Exercise prompt:
Every line of the material has to be retyped exactly.

──────

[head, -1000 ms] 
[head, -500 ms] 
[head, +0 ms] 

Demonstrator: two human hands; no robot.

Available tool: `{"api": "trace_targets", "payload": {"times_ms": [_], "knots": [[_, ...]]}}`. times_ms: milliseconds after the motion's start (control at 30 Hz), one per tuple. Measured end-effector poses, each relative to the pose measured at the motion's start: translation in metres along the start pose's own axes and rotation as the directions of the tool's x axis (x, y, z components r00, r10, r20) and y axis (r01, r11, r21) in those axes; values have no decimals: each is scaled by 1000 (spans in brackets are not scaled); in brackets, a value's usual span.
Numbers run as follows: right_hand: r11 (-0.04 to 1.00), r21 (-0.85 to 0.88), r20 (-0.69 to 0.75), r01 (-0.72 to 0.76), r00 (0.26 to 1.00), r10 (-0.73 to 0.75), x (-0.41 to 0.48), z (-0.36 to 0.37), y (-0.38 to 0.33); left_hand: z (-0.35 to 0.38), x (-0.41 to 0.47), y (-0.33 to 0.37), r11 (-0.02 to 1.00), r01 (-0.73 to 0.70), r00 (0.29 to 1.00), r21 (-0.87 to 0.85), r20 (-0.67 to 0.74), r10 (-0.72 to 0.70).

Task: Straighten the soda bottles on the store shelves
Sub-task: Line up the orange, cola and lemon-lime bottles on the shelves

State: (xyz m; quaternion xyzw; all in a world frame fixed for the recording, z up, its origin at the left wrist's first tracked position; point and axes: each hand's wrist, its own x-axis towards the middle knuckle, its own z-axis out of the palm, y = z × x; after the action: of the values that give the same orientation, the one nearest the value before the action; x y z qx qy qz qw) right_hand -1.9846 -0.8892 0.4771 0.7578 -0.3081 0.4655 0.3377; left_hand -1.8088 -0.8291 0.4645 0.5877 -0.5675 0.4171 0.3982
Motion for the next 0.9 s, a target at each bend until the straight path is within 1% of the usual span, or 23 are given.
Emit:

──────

Solved exercise:
[head, -1000 ms] 
[head, -500 ms] 
[head, +0 ms] 

Demonstrator: two human hands; no robot.

Available tool: `{"api": "trace_targets", "payload": {"times_ms": [_], "knots": [[_, ...]]}}`. times_ms: milliseconds after the motion's start (control at 30 Hz), one per tuple. Measured end-effector poses, each relative to the pose measured at the motion's start: translation in metres along the start pose's own axes and rotation as the directions of the tool's x axis (x, y, z components r00, r10, r20) and y axis (r01, r11, r21) in those axes; values have no decimals: each is scaled by 1000 (spans in brackets are not scaled); in brackets, a value's usual span.
Numbers run as follows: right_hand: r11 (-0.04 to 1.00), r21 (-0.85 to 0.88), r20 (-0.69 to 0.75), r01 (-0.72 to 0.76), r00 (0.26 to 1.00), r10 (-0.73 to 0.75), x (-0.41 to 0.48), z (-0.36 to 0.37), y (-0.38 to 0.33); left_hand: z (-0.35 to 0.38), x (-0.41 to 0.47), y (-0.33 to 0.37), r11 (-0.02 to 1.00), r01 (-0.73 to 0.70), r00 (0.29 to 1.00), r21 (-0.87 to 0.85), r20 (-0.67 to 0.74), r10 (-0.72 to 0.70).

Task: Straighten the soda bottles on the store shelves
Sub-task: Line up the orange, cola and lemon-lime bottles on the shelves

State: (xyz m; quaternion xyzw; all in a world frame fixed for the recording, z up, its origin at the left wrist's first tracked position; point and axes: each hand's wrist, its own x-axis towards the middle knuckle, its own z-axis out of the palm, y = z × x; after the action: of the values that give the same orientation, the one nearest the value before the action; x y z qx qy qz qw) right_hand -1.9846 -0.8892 0.4771 0.7578 -0.3081 0.4655 0.3377; left_hand -1.8088 -0.8291 0.4645 0.5877 -0.5675 0.4171 0.3982
Motion for the next 0.9 s, a target at each bend until the straight path is within 1% of the usual span, or 23 are given.
Emit:

Nothing remains to be added to this answer.